The task
All of the entries are to be printed exactly as they appear.

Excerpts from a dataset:
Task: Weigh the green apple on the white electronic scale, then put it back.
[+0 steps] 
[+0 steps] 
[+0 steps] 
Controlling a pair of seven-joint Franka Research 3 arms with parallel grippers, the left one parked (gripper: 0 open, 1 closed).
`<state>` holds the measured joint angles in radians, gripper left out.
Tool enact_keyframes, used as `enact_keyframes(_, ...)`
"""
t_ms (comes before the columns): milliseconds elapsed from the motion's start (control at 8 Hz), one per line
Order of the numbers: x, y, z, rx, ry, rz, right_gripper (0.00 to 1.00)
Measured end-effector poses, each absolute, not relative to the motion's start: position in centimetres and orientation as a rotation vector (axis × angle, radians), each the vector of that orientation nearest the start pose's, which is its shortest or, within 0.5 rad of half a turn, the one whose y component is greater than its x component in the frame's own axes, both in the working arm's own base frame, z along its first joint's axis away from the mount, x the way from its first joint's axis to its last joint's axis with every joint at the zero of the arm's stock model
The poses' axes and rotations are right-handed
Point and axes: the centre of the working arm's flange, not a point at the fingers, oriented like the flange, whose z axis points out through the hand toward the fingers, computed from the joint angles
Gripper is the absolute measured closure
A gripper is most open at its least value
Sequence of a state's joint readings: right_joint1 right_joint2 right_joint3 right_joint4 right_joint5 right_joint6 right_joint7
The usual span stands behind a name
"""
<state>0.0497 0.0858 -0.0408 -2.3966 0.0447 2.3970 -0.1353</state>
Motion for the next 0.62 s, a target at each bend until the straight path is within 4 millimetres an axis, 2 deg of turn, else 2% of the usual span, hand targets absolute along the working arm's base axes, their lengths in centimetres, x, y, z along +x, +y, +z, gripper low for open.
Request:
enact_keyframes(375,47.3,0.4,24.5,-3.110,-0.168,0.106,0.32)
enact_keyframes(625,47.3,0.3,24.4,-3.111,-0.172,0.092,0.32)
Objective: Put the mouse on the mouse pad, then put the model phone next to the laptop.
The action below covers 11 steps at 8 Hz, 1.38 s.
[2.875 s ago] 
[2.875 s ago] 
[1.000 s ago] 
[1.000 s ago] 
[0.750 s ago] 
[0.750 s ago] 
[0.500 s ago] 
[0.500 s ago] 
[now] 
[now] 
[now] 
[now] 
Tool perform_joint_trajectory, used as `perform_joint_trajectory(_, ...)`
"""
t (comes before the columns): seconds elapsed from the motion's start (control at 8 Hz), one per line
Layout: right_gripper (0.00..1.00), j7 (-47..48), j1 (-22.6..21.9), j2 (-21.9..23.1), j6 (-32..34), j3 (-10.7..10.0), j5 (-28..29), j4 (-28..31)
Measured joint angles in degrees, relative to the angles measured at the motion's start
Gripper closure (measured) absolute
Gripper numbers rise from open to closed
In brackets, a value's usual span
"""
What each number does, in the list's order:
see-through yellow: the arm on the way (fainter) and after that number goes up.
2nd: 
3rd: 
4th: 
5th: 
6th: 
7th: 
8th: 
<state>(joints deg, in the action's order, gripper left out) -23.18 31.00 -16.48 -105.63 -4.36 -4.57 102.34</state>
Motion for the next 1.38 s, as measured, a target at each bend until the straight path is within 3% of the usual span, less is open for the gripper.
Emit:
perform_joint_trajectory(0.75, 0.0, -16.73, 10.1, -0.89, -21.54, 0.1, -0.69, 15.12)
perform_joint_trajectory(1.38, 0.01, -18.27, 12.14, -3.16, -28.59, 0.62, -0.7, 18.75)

Exercise output
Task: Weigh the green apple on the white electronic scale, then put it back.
[+0 steps] 
[+0 steps] 
[+0 steps] 
Controlling a pair of seven-joint Franka Research 3 arms with parallel grippers, the left one parked (gripper: 0 open, 1 closed).
`<state>` holds the measured joint angles in radians, gripper left out.
Tool enact_keyframes, used as `enact_keyframes(_, ...)`
"""
t_ms (comes before the columns): milliseconds elapsed from the motion's start (control at 8 Hz), one per line
Order of the numbers: x, y, z, rx, ry, rz, right_gripper (0.00 to 1.00)
Measured end-effector poses, each absolute, not relative to the motion's start: position in centimetres and orientation as a rotation vector (axis × angle, radians), each the vector of that orientation nearest the start pose's, which is its shortest or, within 0.5 rad of half a turn, the one whose y component is greater than its x component in the frame's own axes, both in the working arm's own base frame, z along its first joint's axis away from the mount, x the way from its first joint's axis to its last joint's axis with every joint at the zero of the arm's stock model
The poses' axes and rotations are right-handed
Point and axes: the centre of the working arm's flange, not a point at the fingers, oriented like the flange, whose z axis points out through the hand toward the fingers, computed from the joint angles
Gripper is the absolute measured closure
A gripper is most open at its least value
Sequence of a state's joint readings: right_joint1 right_joint2 right_joint3 right_joint4 right_joint5 right_joint6 right_joint7
The usual span stands behind a name
"""
<state>0.0497 0.0858 -0.0408 -2.3966 0.0447 2.3970 -0.1353</state>
Motion for the next 0.62 s, a target at each bend until the straight path is within 4 millimetres an axis, 2 deg of turn, else 2% of the usual span, hand targets absolute along the working arm's base axes, their lengths in centimetres, x, y, z along +x, +y, +z, gripper low for open.
Request:
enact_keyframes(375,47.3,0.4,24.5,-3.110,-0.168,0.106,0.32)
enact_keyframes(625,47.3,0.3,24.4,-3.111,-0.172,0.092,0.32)
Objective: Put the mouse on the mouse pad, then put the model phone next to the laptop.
The action below covers 11 steps at 8 Hz, 1.38 s.
[2.875 s ago] 
[2.875 s ago] 
[1.000 s ago] 
[1.000 s ago] 
[0.750 s ago] 
[0.750 s ago] 
[0.500 s ago] 
[0.500 s ago] 
[now] 
[now] 
[now] 
[now] 
Tool perform_joint_trajectory, used as `perform_joint_trajectory(_, ...)`
"""
t (comes before the columns): seconds elapsed from the motion's start (control at 8 Hz), one per line
Layout: right_gripper (0.00..1.00), j7 (-47..48), j1 (-22.6..21.9), j2 (-21.9..23.1), j6 (-32..34), j3 (-10.7..10.0), j5 (-28..29), j4 (-28..31)
Measured joint angles in degrees, relative to the angles measured at the motion's start
Gripper closure (measured) absolute
Gripper numbers rise from open to closed
In brackets, a value's usual span
"""
What each number does, in the list's order:
see-through yellow: the arm on the way (fainter) and after that number goes up.
2nd: 
3rd: 
4th: 
5th: 
6th: 
7th: 
8th: 
<state>(joints deg, in the action's order, gripper left out) -23.18 31.00 -16.48 -105.63 -4.36 -4.57 102.34</state>
Motion for the next 1.38 s, as measured, a target at each bend until the straight path is within 3% of the usual span, less is open for the gripper.
Emit:
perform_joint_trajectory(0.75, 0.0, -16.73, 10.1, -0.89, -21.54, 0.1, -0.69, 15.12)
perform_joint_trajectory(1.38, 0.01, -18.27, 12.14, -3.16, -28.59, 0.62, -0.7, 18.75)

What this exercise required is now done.